I think this would be very valuable I would be keen to help out with this. The implementation of eq. 6.8 using AD is essentially realized above and requires only a function from data to parameter estimate. In practice, such a function might be harder to apply AD to than it was above, since not all iterative solvers etc. are amenable to AD without intervention. The way through eq. 6.7 is probably more likely to work with AD out of the box. What’s required to generalize this to non Gaussian measurement noise is currently beyond me, but I would sure be interested in finding out.
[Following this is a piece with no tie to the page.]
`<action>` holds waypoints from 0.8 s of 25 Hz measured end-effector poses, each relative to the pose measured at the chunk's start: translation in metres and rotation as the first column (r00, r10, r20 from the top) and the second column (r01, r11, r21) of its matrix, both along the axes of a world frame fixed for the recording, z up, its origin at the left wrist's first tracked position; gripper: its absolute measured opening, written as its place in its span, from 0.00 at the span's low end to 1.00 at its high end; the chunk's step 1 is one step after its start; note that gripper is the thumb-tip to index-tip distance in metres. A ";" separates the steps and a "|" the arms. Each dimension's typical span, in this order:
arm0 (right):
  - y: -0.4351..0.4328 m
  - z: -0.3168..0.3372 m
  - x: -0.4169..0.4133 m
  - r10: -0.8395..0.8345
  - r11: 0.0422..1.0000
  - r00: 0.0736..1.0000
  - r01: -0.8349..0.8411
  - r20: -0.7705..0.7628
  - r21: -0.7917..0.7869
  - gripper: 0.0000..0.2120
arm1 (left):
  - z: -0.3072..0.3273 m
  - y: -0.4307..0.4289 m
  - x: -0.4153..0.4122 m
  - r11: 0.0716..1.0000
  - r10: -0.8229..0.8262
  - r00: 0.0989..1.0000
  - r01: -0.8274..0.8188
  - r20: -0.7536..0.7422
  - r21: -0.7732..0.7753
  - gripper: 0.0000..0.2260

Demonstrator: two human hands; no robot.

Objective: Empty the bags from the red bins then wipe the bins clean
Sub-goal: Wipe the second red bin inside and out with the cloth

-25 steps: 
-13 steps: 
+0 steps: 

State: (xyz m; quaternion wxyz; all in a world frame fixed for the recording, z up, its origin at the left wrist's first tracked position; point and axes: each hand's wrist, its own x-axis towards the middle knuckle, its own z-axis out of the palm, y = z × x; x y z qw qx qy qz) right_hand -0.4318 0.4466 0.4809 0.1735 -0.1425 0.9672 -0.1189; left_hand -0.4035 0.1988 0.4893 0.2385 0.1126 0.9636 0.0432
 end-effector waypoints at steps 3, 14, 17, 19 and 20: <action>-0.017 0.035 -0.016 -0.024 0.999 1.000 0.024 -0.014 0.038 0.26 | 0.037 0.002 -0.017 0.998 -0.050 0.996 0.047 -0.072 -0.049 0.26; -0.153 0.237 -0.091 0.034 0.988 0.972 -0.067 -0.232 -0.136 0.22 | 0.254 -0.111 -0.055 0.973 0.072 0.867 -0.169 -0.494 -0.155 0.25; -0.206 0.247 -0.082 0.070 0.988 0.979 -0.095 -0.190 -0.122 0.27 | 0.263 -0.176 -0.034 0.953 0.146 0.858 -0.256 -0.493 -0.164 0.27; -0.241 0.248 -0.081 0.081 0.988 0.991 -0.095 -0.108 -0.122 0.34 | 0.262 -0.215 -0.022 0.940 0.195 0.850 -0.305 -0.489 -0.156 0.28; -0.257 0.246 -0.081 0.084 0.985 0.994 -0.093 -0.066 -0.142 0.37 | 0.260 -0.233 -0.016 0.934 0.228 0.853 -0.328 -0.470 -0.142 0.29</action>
Not directly related, but you may find the following discussion interesting Reverse differentiation through nlsolve · Issue #205 · JuliaNLSolvers/NLsolve.jl · GitHub

Thanks, yes the direct appliction of AD to find \nabla_D \theta I was thinking about is as you posted.

Interesting to see the linked thread about reverse diff through an optimisation routine. I vaguely remember skimming some control literature a few months ago that did AD through optimisation routines that synthesise optimal controllers (LQG?). So I perhaps naively thought it was tractable without too much thought. I guess not!

In that case, the method in equation 6.7 might indeed be a good way of doing things out of the box, as you say.

Thanks for your interest in helping out! Maybe we can talk offline about how to set this up? I guess the coding burden for equation 6.7 isn’t too hard, but maybe some thought is required as to how to structure a package to be as easy to use and modular as possible.

Generalising to other measurement noises: I wrote some very scratchy notes as I was furiously finishing up my PhD. I haven 't got the time to make complete sense of them right now (assumng they make sense). But I think it was something to do with using the unscented transform to directly estimate moments of the induced probability distribution of the parameter estimate, given the empirical data distribution.